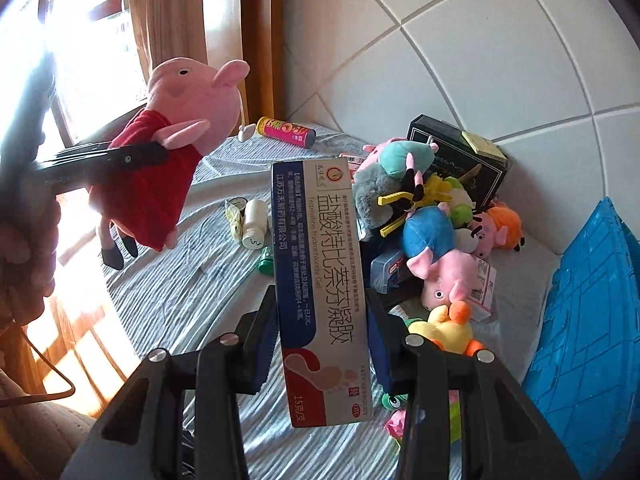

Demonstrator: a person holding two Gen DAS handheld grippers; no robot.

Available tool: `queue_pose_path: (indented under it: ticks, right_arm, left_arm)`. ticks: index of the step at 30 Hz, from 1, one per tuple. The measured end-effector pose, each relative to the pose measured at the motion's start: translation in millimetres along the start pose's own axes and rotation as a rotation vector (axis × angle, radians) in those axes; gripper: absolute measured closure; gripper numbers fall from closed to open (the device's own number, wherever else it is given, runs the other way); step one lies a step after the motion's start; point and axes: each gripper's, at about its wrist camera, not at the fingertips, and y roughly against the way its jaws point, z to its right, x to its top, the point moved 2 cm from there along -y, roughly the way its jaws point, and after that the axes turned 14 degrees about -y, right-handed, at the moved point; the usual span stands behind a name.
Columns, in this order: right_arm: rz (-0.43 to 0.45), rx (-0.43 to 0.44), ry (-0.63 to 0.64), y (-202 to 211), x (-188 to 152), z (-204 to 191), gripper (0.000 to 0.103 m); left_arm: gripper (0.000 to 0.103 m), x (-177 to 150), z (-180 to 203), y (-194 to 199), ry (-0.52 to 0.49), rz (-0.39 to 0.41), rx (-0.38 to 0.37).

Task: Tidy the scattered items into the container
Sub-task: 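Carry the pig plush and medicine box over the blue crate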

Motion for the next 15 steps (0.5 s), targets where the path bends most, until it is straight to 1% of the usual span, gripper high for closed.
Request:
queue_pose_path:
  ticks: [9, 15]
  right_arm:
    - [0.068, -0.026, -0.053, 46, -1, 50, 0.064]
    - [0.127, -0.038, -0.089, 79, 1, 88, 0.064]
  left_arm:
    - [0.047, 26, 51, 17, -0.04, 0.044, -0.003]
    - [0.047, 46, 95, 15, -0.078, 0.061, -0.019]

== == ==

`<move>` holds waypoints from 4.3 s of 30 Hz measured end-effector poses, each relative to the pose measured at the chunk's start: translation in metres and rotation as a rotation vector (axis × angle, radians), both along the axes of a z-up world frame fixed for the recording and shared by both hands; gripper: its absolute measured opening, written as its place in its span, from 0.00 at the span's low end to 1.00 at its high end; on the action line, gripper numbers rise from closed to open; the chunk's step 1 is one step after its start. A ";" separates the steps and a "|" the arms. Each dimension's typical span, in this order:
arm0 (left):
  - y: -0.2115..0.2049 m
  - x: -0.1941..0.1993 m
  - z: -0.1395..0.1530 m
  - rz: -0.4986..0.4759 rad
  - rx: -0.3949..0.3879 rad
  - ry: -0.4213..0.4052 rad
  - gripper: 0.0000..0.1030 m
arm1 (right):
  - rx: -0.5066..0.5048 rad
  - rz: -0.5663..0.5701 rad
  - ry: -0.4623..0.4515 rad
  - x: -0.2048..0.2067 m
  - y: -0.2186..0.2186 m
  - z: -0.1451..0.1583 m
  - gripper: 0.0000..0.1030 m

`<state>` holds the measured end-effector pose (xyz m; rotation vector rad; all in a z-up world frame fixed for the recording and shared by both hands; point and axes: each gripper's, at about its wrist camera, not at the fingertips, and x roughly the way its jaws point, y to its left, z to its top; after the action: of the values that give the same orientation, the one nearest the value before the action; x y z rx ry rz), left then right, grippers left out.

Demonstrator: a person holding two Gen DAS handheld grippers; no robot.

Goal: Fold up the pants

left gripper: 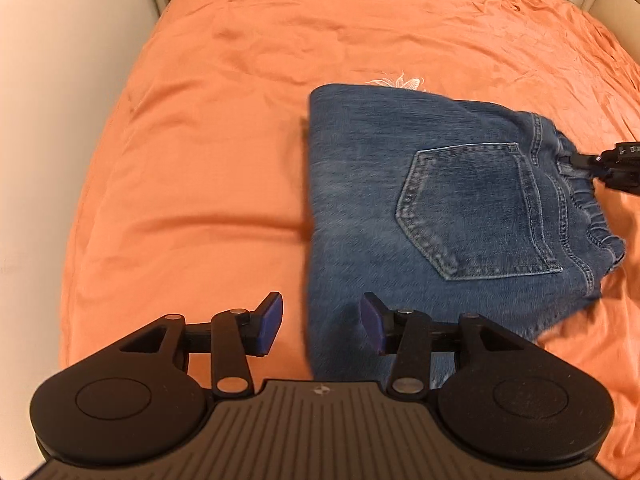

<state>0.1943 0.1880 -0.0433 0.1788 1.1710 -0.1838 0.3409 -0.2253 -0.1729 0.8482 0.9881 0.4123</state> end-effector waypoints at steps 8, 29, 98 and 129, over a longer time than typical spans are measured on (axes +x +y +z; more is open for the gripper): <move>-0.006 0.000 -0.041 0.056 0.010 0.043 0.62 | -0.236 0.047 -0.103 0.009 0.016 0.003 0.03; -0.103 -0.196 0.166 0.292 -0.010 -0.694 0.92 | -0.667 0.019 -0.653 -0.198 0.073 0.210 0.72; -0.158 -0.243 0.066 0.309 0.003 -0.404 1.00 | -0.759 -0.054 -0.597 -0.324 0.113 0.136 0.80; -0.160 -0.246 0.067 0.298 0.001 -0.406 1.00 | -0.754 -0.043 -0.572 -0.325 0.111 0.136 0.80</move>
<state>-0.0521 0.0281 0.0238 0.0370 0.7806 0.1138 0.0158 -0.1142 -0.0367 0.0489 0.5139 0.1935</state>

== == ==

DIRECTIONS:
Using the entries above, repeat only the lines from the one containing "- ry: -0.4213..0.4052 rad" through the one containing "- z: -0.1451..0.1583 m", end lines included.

FINAL ANSWER:
  - ry: -0.4213..0.4052 rad
  - gripper: 0.0000..0.1030 m
arm1 (right):
  - rx: -0.5066..0.5048 rad
  - rz: -0.5663..0.5701 rad
  - ry: -0.4623..0.4515 rad
  - x: -0.2048..0.2067 m
  - y: -0.2186..0.2186 m
  - z: -0.1451..0.1583 m

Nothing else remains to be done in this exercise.